Let's consider situations where the initiative to reduce time came from an employee. A pregnant woman may ask to be transferred to a part-time schedule until the end of maternity leave. But then the same employee has the right to leave her on a part-time basis until the child turns fourteen. But after reaching this age, the employee will have to return to her previous work schedule, providing the child’s birth certificate. Based on this document, an order will be issued stating the reasons for changing the labor regime. Also, in addition to the contract, an additional agreement must be signed.

In the case where personal circumstances served as the basis for reducing working hours, the employee, in order to return to the previous hours, will need to provide a package of documents and write an application for the cancellation of part-time work.

If the initiative to transfer employees to part-time work came from the organization’s management, then in order to return to the previous schedule it will be necessary to coordinate this fact with the trade union organization, notify employees two months in advance about the upcoming changes, and only then issue an order.

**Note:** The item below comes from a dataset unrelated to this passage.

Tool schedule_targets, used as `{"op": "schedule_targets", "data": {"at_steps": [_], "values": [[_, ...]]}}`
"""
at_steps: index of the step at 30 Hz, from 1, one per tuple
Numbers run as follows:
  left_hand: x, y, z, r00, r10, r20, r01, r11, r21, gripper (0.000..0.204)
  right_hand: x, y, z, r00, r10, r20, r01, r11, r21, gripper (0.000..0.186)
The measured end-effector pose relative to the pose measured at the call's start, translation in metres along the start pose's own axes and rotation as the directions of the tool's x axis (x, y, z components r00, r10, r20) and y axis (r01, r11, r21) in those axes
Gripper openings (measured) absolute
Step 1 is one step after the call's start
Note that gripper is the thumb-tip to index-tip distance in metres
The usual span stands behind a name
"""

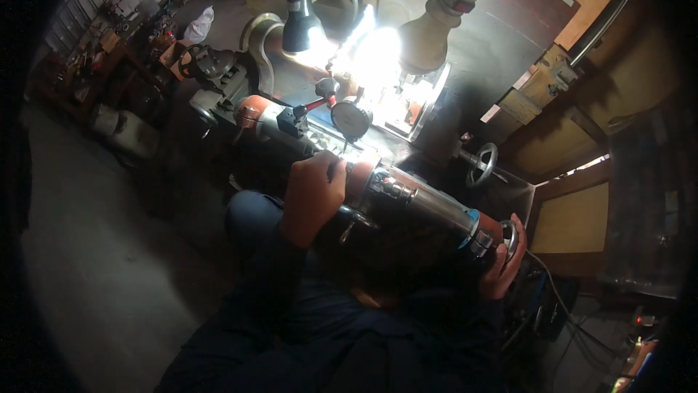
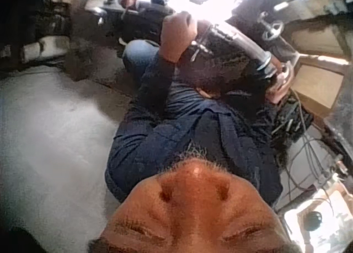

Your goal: Using a dial indicator and tools to calibrate or repair a piece of precision machinery.

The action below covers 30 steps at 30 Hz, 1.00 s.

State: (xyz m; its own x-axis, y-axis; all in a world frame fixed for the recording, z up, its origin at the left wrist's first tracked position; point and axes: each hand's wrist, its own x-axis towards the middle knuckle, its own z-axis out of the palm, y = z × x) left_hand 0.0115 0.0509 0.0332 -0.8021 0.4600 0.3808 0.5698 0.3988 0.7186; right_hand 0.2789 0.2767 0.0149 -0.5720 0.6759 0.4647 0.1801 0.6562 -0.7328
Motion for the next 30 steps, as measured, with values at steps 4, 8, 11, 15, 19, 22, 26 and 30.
{"op": "schedule_targets", "data": {"at_steps": [4,8,11,15,19,22,26,30], "values": [[0.003,-0.014,-0.01,0.995,0.099,0.033,-0.097,0.993,-0.068,0.015,0.0,0.001,-0.001,1.0,0.004,0.011,-0.004,1.0,0.002,0.058],[0.011,-0.023,-0.019,0.973,0.189,0.136,-0.177,0.98,-0.096,0.016,0.0,0.001,-0.001,1.0,0.0,0.0,0.0,1.0,-0.012,0.056],[0.018,-0.028,-0.026,0.947,0.256,0.193,-0.241,0.965,-0.101,0.016,0.001,0.0,-0.001,1.0,0.006,0.0,-0.006,1.0,-0.029,0.061],[0.015,-0.025,-0.026,0.92,0.342,0.193,-0.35,0.937,0.005,0.013,0.002,-0.002,-0.007,0.998,0.018,0.068,-0.017,1.0,-0.015,0.06],[0.001,-0.015,-0.015,0.978,0.179,0.103,-0.187,0.979,0.077,0.009,0.004,-0.002,-0.012,0.991,0.052,0.125,-0.05,0.999,-0.015,0.063],[0.004,-0.019,-0.017,0.967,0.24,0.088,-0.246,0.967,0.064,0.005,0.004,-0.003,-0.013,0.986,0.08,0.146,-0.077,0.997,-0.024,0.064],[0.009,-0.025,-0.023,0.945,0.295,0.143,-0.305,0.951,0.049,0.005,0.006,-0.004,-0.016,0.986,0.078,0.151,-0.07,0.996,-0.062,0.065],[0.012,-0.029,-0.025,0.92,0.377,0.11,-0.384,0.922,0.054,0.005,0.01,0.006,-0.031,0.976,0.051,0.212,-0.045,0.998,-0.032,0.067]]}}
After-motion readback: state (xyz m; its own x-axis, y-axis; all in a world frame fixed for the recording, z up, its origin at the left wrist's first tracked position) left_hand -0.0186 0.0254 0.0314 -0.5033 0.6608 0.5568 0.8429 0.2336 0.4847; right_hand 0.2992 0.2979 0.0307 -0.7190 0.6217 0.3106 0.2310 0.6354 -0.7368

If the company plans to work full time on a reduced basis, then no additional documents will be required. At the end of the specified period, employment is restored automatically.

Let's look at a few examples. The organization encountered some difficulties due to the fact that the equipment at the enterprise that supplied the products broke down. The organization is forced to make purchases elsewhere and in smaller quantities, which in fact was the reason for the decrease in the number of sales. It is impossible to predict the timing of equipment repairs from the supplier, but the organization could adjust the working hours of employees. After all, finding new suppliers that meet all the requirements is much easier than incurring losses. And the organization can well afford to reduce the work schedule of all employees until the problem is resolved.

One more example. An employee of the organization has a child who goes to first grade. He must be picked up after class and monitored for homework completion. Moreover, this process must be carried out during working hours. For such cases, the law provides for a woman’s right to part-time work. Thanks to this, the employee can solve her problem by regulating family problems and without leaving work. This fact is fully stipulated in labor legislation and every employer must remember that evasion of the provided guarantee may entail administrative liability.

So, from all of the above it is clear that part-time work is regulated at the legislative level. Those categories of employees who certainly have the right to such a regime should know their capabilities and not be afraid to use them. In modern working conditions, it is very important to know legal regulations and be able to use them for their intended purpose. Moreover, such knowledge can help save a job.